▸ Task statement: Could you repeat the records below exactly, without the pictures?

START Listed records

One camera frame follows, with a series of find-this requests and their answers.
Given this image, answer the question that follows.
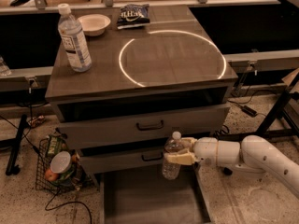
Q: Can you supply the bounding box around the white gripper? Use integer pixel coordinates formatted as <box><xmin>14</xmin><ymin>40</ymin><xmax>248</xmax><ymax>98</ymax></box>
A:
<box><xmin>164</xmin><ymin>137</ymin><xmax>218</xmax><ymax>166</ymax></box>

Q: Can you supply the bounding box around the clear plastic water bottle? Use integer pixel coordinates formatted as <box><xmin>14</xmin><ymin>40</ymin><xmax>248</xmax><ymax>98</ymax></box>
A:
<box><xmin>162</xmin><ymin>132</ymin><xmax>184</xmax><ymax>180</ymax></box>

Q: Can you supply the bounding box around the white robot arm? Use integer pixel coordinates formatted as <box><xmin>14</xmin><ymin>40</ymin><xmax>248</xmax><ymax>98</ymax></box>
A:
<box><xmin>164</xmin><ymin>135</ymin><xmax>299</xmax><ymax>198</ymax></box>

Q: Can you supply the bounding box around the middle grey drawer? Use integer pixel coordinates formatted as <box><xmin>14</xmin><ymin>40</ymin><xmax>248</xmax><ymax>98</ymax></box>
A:
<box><xmin>79</xmin><ymin>138</ymin><xmax>166</xmax><ymax>174</ymax></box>

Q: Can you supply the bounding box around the grey drawer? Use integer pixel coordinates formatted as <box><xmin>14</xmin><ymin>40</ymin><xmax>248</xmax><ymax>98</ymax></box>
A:
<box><xmin>102</xmin><ymin>164</ymin><xmax>211</xmax><ymax>224</ymax></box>
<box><xmin>79</xmin><ymin>138</ymin><xmax>166</xmax><ymax>174</ymax></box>
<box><xmin>59</xmin><ymin>104</ymin><xmax>230</xmax><ymax>149</ymax></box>

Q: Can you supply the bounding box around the bottom grey drawer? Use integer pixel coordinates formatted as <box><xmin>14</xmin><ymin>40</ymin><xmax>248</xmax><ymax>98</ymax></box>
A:
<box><xmin>102</xmin><ymin>164</ymin><xmax>211</xmax><ymax>224</ymax></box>

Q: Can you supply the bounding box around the grey drawer cabinet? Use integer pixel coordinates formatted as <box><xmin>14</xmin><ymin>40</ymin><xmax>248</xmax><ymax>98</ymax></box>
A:
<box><xmin>46</xmin><ymin>6</ymin><xmax>236</xmax><ymax>224</ymax></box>

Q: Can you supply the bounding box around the top grey drawer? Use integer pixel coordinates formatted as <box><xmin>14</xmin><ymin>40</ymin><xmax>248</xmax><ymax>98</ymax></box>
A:
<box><xmin>59</xmin><ymin>104</ymin><xmax>230</xmax><ymax>149</ymax></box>

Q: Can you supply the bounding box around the large white-capped water bottle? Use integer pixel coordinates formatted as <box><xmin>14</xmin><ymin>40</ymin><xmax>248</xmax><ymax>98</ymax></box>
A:
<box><xmin>58</xmin><ymin>4</ymin><xmax>92</xmax><ymax>72</ymax></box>

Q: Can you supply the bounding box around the black power adapter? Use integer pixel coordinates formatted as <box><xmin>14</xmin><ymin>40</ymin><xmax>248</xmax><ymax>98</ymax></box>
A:
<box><xmin>241</xmin><ymin>105</ymin><xmax>257</xmax><ymax>117</ymax></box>

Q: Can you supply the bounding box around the white-lidded can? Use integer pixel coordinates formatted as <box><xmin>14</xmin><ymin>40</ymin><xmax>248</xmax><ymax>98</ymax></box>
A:
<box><xmin>50</xmin><ymin>151</ymin><xmax>72</xmax><ymax>181</ymax></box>

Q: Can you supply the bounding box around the green snack bag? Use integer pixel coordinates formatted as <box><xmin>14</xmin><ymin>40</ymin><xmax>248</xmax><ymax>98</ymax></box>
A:
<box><xmin>46</xmin><ymin>135</ymin><xmax>67</xmax><ymax>157</ymax></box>

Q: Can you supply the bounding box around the red apple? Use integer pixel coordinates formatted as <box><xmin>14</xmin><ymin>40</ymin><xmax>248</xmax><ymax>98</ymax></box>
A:
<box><xmin>45</xmin><ymin>169</ymin><xmax>59</xmax><ymax>182</ymax></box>

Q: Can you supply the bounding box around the blue chip bag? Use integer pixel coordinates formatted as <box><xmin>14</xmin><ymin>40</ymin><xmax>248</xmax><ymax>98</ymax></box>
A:
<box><xmin>117</xmin><ymin>4</ymin><xmax>150</xmax><ymax>30</ymax></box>

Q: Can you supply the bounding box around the white paper bowl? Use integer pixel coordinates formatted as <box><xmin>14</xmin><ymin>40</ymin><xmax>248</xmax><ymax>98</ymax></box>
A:
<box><xmin>78</xmin><ymin>14</ymin><xmax>111</xmax><ymax>36</ymax></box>

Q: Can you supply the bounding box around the black table leg left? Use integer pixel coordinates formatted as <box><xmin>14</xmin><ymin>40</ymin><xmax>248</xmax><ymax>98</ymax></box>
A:
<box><xmin>6</xmin><ymin>115</ymin><xmax>27</xmax><ymax>175</ymax></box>

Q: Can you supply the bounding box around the black wire basket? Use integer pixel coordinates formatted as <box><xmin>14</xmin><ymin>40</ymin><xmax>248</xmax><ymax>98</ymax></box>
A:
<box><xmin>36</xmin><ymin>138</ymin><xmax>92</xmax><ymax>194</ymax></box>

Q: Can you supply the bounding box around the black floor cable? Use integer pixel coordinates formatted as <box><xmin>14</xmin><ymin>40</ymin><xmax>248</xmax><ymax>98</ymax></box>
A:
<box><xmin>44</xmin><ymin>189</ymin><xmax>93</xmax><ymax>224</ymax></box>

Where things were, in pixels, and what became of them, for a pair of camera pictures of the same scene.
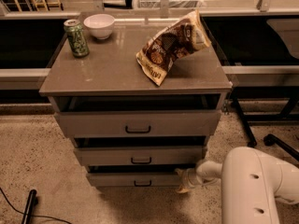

END Listed records

▸ Response for this exercise:
One camera frame follows, with a series of find-this requests and their answers.
Given this image, answer the question that follows.
Q: Can you supply the bounding box around the white gripper? Use integer pixel coordinates formatted as <box><xmin>14</xmin><ymin>40</ymin><xmax>248</xmax><ymax>98</ymax></box>
A:
<box><xmin>164</xmin><ymin>137</ymin><xmax>218</xmax><ymax>166</ymax></box>

Q: Can you supply the bounding box around the clear plastic water bottle? Use integer pixel coordinates formatted as <box><xmin>14</xmin><ymin>40</ymin><xmax>248</xmax><ymax>98</ymax></box>
A:
<box><xmin>162</xmin><ymin>132</ymin><xmax>184</xmax><ymax>180</ymax></box>

Q: Can you supply the bounding box around the white robot arm? Use integer pixel coordinates formatted as <box><xmin>14</xmin><ymin>40</ymin><xmax>248</xmax><ymax>98</ymax></box>
A:
<box><xmin>164</xmin><ymin>135</ymin><xmax>299</xmax><ymax>198</ymax></box>

Q: Can you supply the bounding box around the middle grey drawer? Use integer pixel coordinates formatted as <box><xmin>14</xmin><ymin>40</ymin><xmax>248</xmax><ymax>98</ymax></box>
A:
<box><xmin>79</xmin><ymin>138</ymin><xmax>166</xmax><ymax>174</ymax></box>

Q: Can you supply the bounding box around the grey drawer? Use integer pixel coordinates formatted as <box><xmin>14</xmin><ymin>40</ymin><xmax>248</xmax><ymax>98</ymax></box>
A:
<box><xmin>102</xmin><ymin>164</ymin><xmax>211</xmax><ymax>224</ymax></box>
<box><xmin>79</xmin><ymin>138</ymin><xmax>166</xmax><ymax>174</ymax></box>
<box><xmin>59</xmin><ymin>104</ymin><xmax>230</xmax><ymax>149</ymax></box>

Q: Can you supply the bounding box around the bottom grey drawer? Use integer pixel coordinates formatted as <box><xmin>14</xmin><ymin>40</ymin><xmax>248</xmax><ymax>98</ymax></box>
A:
<box><xmin>102</xmin><ymin>164</ymin><xmax>211</xmax><ymax>224</ymax></box>

Q: Can you supply the bounding box around the grey drawer cabinet? Use integer pixel coordinates formatted as <box><xmin>14</xmin><ymin>40</ymin><xmax>248</xmax><ymax>98</ymax></box>
A:
<box><xmin>46</xmin><ymin>6</ymin><xmax>236</xmax><ymax>224</ymax></box>

Q: Can you supply the bounding box around the top grey drawer? Use integer pixel coordinates formatted as <box><xmin>14</xmin><ymin>40</ymin><xmax>248</xmax><ymax>98</ymax></box>
A:
<box><xmin>59</xmin><ymin>104</ymin><xmax>230</xmax><ymax>149</ymax></box>

Q: Can you supply the bounding box around the large white-capped water bottle? Use integer pixel coordinates formatted as <box><xmin>14</xmin><ymin>40</ymin><xmax>248</xmax><ymax>98</ymax></box>
A:
<box><xmin>58</xmin><ymin>4</ymin><xmax>92</xmax><ymax>72</ymax></box>

Q: Can you supply the bounding box around the black power adapter? Use integer pixel coordinates formatted as <box><xmin>14</xmin><ymin>40</ymin><xmax>248</xmax><ymax>98</ymax></box>
A:
<box><xmin>241</xmin><ymin>105</ymin><xmax>257</xmax><ymax>117</ymax></box>

Q: Can you supply the bounding box around the white-lidded can? Use integer pixel coordinates formatted as <box><xmin>14</xmin><ymin>40</ymin><xmax>248</xmax><ymax>98</ymax></box>
A:
<box><xmin>50</xmin><ymin>151</ymin><xmax>72</xmax><ymax>181</ymax></box>

Q: Can you supply the bounding box around the green snack bag? Use integer pixel coordinates formatted as <box><xmin>14</xmin><ymin>40</ymin><xmax>248</xmax><ymax>98</ymax></box>
A:
<box><xmin>46</xmin><ymin>135</ymin><xmax>67</xmax><ymax>157</ymax></box>

Q: Can you supply the bounding box around the red apple? Use integer pixel coordinates formatted as <box><xmin>14</xmin><ymin>40</ymin><xmax>248</xmax><ymax>98</ymax></box>
A:
<box><xmin>45</xmin><ymin>169</ymin><xmax>59</xmax><ymax>182</ymax></box>

Q: Can you supply the bounding box around the blue chip bag? Use integer pixel coordinates formatted as <box><xmin>14</xmin><ymin>40</ymin><xmax>248</xmax><ymax>98</ymax></box>
A:
<box><xmin>117</xmin><ymin>4</ymin><xmax>150</xmax><ymax>30</ymax></box>

Q: Can you supply the bounding box around the white paper bowl? Use integer pixel coordinates formatted as <box><xmin>14</xmin><ymin>40</ymin><xmax>248</xmax><ymax>98</ymax></box>
A:
<box><xmin>78</xmin><ymin>14</ymin><xmax>111</xmax><ymax>36</ymax></box>

Q: Can you supply the bounding box around the black table leg left? Use integer pixel coordinates formatted as <box><xmin>14</xmin><ymin>40</ymin><xmax>248</xmax><ymax>98</ymax></box>
A:
<box><xmin>6</xmin><ymin>115</ymin><xmax>27</xmax><ymax>175</ymax></box>

Q: Can you supply the bounding box around the black wire basket? Use integer pixel coordinates formatted as <box><xmin>14</xmin><ymin>40</ymin><xmax>248</xmax><ymax>98</ymax></box>
A:
<box><xmin>36</xmin><ymin>138</ymin><xmax>92</xmax><ymax>194</ymax></box>

Q: Can you supply the bounding box around the black floor cable? Use integer pixel coordinates formatted as <box><xmin>14</xmin><ymin>40</ymin><xmax>248</xmax><ymax>98</ymax></box>
A:
<box><xmin>44</xmin><ymin>189</ymin><xmax>93</xmax><ymax>224</ymax></box>

Where things were, in pixels, and what became of them, for a pair of camera pictures of the same scene.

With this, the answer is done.